The RDMA-IB design improves the job execution time of GroupBy by a maximum of 11% compared to IPoIB (100Gbps).
TeraSort
TeraSort Execution Time
Experimental Testbed: Each node in OpenPOWER Cluster 2 has 20 cores (each core has 8 SMT threads) POWER8NVL processors at 2 GHz and 64GB RAM. The nodes are equipped with Mellanox ConnectX-4 EDR HCAs. The operating system used is Red Hat Enterprise Linux Server release 7.0.
These experiments are performed in 5 DataNodes with a total of 60 maps. HDFS block size is kept to 256MB. Each NodeManager is configured to run with 12 concurrent containers assigning a minimum of 4GB memory per container. The NameNode runs in a different node of the Hadoop cluster..
The RDMA-IB design improves the job execution time of TeraSort by a maximum of 35% compared to IPoIB (100Gbps).
Sort
Sort Execution Time
Experimental Testbed: Each node in OpenPOWER Cluster 2 has 20 cores (each core has 8 SMT threads) POWER8NVL processors at 2 GHz and 64GB RAM. The nodes are equipped with Mellanox ConnectX-4 EDR HCAs. The operating system used is Red Hat Enterprise Linux Server release 7.0.

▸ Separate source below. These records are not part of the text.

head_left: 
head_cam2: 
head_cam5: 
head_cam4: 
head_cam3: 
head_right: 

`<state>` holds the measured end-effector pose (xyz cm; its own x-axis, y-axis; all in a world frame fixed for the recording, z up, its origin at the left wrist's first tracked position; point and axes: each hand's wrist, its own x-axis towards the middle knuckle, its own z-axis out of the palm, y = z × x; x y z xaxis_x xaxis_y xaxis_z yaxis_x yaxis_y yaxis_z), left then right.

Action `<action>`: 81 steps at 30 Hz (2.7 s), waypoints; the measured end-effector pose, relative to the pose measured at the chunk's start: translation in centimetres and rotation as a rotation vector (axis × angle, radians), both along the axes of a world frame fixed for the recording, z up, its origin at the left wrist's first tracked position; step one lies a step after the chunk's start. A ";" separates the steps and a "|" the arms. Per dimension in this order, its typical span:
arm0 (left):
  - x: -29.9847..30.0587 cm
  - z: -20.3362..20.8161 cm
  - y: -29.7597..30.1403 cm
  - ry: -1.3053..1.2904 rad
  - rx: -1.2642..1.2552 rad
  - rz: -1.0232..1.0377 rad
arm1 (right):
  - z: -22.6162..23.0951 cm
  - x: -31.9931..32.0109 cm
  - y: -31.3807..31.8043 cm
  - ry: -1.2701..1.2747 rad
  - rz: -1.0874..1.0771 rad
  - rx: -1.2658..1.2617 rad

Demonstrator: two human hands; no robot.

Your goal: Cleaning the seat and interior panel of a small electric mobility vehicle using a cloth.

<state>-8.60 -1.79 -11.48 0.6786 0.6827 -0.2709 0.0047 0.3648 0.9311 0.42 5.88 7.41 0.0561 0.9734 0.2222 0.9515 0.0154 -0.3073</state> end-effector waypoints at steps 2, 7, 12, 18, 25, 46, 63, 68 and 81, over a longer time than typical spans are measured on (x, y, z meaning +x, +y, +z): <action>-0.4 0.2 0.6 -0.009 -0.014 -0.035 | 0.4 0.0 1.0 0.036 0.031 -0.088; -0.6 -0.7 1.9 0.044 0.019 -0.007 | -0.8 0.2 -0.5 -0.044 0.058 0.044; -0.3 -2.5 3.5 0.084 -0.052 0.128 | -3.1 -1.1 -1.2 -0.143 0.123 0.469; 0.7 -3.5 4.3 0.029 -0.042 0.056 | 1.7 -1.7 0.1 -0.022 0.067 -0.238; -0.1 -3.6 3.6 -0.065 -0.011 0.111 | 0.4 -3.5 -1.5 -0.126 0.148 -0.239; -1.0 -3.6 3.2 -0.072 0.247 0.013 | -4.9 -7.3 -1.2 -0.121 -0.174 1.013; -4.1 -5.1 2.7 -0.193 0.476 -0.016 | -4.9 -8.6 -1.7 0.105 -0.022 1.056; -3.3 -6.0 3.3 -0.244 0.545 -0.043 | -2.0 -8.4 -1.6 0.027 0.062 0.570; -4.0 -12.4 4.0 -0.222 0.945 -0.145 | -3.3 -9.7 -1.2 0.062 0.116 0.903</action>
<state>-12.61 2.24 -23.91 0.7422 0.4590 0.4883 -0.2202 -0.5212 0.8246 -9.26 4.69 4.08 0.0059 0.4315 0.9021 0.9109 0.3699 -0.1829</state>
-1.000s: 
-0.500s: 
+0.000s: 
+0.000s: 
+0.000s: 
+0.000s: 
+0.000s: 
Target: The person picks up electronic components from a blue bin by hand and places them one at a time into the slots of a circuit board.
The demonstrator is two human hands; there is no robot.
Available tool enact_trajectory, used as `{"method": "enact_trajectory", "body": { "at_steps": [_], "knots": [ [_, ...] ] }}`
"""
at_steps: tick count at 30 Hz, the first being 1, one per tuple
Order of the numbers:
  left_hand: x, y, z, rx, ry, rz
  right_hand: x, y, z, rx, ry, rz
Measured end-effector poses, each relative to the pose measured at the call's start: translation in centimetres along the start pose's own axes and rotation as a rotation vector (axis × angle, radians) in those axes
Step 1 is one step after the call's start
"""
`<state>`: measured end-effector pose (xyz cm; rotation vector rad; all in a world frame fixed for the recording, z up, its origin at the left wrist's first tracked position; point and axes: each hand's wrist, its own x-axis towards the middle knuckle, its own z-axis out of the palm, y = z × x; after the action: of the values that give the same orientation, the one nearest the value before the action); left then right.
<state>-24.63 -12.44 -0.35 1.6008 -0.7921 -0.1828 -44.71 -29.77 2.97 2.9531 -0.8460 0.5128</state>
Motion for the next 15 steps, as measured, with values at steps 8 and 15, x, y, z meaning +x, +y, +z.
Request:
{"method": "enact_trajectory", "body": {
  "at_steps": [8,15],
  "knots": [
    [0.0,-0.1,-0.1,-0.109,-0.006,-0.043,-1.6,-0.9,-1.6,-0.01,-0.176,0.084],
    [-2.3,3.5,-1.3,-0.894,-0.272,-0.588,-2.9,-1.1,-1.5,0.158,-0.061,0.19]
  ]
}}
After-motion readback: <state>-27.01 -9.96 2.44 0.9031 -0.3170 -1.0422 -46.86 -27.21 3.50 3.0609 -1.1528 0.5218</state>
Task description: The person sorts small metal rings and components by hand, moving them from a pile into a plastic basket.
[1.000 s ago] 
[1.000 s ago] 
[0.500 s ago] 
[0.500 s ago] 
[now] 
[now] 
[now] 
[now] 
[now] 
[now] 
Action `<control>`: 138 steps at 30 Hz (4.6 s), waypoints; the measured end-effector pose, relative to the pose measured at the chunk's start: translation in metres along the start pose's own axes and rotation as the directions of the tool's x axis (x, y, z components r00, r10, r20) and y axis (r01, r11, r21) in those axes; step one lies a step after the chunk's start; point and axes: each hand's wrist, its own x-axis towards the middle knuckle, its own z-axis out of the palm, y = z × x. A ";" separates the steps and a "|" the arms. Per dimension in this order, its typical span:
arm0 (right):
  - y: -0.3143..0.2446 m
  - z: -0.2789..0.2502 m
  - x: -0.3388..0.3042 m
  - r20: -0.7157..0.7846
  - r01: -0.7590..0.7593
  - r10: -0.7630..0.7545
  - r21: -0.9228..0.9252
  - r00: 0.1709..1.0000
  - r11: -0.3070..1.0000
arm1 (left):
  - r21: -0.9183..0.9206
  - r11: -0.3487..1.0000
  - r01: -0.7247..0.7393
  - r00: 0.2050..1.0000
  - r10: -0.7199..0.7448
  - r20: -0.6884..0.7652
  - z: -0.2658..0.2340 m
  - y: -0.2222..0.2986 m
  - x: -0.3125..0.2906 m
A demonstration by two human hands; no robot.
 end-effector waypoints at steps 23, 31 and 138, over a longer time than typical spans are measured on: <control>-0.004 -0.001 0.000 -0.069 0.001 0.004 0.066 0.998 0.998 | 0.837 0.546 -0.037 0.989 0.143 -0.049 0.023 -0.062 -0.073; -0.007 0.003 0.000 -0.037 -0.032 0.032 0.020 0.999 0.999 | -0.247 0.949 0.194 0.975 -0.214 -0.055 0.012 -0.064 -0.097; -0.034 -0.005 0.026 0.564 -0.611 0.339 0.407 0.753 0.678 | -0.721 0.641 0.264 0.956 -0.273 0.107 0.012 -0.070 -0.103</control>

These experiments are performed in 5 DataNodes with a total of 60 maps. HDFS block size is kept to 256MB. Each NodeManager is configured to run with 12 concurrent containers assigning a minimum of 4GB memory per container. The NameNode runs in a different node of the Hadoop cluster..
The RDMA-IB design improves the job execution time of Sort by a maximum of 25% compared to IPoIB (100Gbps).